WFP, Na̲nwaḵolas Council reach deal on old-growth deferral
By Ellen Cools
Western Forest Products and four member Nations of the Na̲nwaḵolas Council have reached an agreement to defer the harvest of approximately 2,500 hectares of old-growth for two years.
“The Tlowitsis, K’ómoks, Wei Wai Kum and We Wai Kai First Nations are continuing to strengthen relationships with Western through a joint planning and reconciliation agreement that, along with our Large Cultural Cedar Protocol, will prioritize some of the rarest and oldest forests with this deferral,” said Dallas Smith, Na̲nwaḵolas Council president, in a statement. “We have done a lot of work to put us in a position to actively engage Western and others around our important cultural and ecological values while balancing the socioeconomic needs of our communities and the surrounding region.”
The agreement applies to 100 per cent of the “ancient and remnant trees” in 1,068 hectares which the Old Growth Technical Advisory Panel (TAP) had identified on Tree Farm Licence 39-2. The remaining 1,506 hectares of “priority large, remnant and ancient forests” were deferred through other initiatives between Na̲nwaḵolas and WFP, including a Large Cultural Cedar Protocol, TFL ecosystem mapping and as an addition to the H’kusam area, which was deferred in 2020.

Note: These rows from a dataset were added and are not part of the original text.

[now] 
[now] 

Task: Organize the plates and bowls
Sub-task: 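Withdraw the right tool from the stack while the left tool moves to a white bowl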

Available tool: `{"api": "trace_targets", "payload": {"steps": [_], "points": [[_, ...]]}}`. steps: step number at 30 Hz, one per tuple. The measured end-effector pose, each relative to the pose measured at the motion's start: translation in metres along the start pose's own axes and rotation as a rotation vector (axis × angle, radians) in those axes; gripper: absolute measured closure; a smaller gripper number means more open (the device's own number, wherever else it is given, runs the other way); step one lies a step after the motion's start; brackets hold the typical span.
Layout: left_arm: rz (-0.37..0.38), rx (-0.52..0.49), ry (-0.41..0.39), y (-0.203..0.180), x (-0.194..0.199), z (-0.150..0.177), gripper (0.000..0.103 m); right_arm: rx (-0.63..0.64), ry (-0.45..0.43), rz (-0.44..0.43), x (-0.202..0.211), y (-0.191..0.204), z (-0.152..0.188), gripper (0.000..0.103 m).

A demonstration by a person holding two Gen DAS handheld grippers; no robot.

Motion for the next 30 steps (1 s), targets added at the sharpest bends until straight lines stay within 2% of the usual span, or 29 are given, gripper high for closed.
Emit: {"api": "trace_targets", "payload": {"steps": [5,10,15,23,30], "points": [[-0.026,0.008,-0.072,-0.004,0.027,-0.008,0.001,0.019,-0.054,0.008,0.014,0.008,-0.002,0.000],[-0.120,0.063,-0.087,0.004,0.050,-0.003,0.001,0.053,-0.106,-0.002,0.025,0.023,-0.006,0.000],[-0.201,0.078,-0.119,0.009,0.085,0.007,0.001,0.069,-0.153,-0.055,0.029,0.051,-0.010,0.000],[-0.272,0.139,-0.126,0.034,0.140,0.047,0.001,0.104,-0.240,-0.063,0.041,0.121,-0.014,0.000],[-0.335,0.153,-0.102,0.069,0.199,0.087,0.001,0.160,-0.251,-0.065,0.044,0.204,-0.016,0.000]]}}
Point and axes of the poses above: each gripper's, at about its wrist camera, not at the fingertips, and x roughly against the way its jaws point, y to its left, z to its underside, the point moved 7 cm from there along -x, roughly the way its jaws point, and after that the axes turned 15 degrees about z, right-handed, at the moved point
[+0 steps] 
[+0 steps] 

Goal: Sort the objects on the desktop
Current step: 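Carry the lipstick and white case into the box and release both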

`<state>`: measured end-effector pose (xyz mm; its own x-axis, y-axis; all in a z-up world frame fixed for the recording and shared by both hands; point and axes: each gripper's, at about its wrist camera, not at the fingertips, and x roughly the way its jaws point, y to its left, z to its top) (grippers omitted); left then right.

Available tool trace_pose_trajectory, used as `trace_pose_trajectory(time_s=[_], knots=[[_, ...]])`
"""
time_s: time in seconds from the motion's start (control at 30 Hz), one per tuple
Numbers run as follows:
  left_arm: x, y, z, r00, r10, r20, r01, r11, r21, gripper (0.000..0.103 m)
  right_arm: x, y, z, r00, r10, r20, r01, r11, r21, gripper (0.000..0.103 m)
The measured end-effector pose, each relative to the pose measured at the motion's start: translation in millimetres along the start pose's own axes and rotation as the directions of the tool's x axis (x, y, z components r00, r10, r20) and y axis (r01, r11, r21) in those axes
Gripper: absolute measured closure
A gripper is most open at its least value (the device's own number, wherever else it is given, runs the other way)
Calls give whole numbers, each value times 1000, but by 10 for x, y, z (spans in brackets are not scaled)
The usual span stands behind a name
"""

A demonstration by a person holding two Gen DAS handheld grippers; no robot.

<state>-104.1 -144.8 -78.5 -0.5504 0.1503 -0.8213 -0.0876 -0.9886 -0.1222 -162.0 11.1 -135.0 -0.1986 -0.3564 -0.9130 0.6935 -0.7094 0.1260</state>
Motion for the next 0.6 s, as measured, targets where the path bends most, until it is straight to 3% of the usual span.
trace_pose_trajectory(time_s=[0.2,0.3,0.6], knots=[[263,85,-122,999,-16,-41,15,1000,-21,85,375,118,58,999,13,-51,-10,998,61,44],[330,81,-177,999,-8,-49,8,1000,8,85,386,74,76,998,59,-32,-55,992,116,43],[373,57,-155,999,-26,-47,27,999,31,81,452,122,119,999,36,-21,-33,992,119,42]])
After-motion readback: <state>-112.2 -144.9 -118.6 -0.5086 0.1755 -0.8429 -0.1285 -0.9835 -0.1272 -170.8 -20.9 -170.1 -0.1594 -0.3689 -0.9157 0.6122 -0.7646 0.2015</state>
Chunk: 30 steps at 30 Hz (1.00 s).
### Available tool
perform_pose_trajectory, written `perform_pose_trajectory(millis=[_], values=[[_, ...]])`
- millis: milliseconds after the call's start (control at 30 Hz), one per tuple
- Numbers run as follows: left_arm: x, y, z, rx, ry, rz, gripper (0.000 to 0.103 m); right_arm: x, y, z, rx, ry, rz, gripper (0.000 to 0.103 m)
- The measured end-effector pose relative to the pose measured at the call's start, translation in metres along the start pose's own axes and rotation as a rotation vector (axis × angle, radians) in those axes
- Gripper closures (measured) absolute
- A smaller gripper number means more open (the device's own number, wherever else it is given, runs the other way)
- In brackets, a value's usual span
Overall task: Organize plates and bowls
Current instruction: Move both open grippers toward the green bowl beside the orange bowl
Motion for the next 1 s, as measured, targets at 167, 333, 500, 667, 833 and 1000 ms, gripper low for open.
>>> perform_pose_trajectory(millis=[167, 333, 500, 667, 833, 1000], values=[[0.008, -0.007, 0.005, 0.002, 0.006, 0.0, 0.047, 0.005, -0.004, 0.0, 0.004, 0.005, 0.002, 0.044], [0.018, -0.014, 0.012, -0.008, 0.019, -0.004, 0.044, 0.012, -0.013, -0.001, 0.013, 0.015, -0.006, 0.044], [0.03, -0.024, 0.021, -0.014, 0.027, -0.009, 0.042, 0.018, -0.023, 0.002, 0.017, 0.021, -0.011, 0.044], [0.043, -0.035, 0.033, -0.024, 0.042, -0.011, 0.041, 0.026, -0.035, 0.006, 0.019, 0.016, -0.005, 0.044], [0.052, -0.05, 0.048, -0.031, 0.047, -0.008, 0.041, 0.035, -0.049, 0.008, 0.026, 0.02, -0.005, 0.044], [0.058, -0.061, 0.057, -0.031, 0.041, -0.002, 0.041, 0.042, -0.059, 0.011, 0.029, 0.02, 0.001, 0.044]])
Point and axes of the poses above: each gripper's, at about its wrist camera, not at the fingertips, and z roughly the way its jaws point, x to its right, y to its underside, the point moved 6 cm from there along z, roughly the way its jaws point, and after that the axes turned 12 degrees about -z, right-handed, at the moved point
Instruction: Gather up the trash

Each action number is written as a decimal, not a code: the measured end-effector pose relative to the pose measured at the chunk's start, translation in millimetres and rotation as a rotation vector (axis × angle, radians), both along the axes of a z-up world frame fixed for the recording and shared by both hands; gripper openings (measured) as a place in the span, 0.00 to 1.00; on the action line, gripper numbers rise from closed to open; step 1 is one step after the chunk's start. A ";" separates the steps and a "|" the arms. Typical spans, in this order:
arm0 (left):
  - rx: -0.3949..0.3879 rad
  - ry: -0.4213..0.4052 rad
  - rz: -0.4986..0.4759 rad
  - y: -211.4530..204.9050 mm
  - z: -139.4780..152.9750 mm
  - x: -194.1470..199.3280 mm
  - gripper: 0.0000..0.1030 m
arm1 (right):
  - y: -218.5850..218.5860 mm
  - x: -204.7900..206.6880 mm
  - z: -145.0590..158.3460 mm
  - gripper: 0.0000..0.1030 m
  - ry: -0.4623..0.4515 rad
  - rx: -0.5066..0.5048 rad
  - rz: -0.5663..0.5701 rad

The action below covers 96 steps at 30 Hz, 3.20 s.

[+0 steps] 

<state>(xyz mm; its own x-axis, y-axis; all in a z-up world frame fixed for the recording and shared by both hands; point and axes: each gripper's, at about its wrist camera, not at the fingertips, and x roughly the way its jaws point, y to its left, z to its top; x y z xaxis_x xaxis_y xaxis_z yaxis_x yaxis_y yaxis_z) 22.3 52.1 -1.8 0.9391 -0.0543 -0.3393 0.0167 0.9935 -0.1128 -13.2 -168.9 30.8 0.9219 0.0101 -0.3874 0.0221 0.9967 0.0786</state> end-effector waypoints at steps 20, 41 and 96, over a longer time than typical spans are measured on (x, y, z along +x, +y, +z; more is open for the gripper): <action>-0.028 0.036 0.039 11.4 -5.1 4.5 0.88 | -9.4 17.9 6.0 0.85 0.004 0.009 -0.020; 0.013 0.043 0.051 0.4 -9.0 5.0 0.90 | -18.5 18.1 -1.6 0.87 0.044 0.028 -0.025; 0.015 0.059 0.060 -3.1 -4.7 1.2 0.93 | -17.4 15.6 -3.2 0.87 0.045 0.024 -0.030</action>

“This agreement recognizes and respects First Nations’ interests as rights and title holders and includes a shared commitment to embark on new forms of collaborative planning that incorporate the values of the four member Nations,” said Shannon Janzen, Western’s vice-president of partnership and sustainability, and chief forester. “We look forward to advancing our trusting relationship with Na̲nwaḵolas and demonstrating how a shared commitment to leadership in sustainable forest management can effectively balance environmental, social and economic objectives and increase certainty and stability for business, benefit workers and support Indigenous and non-Indigenous communities.”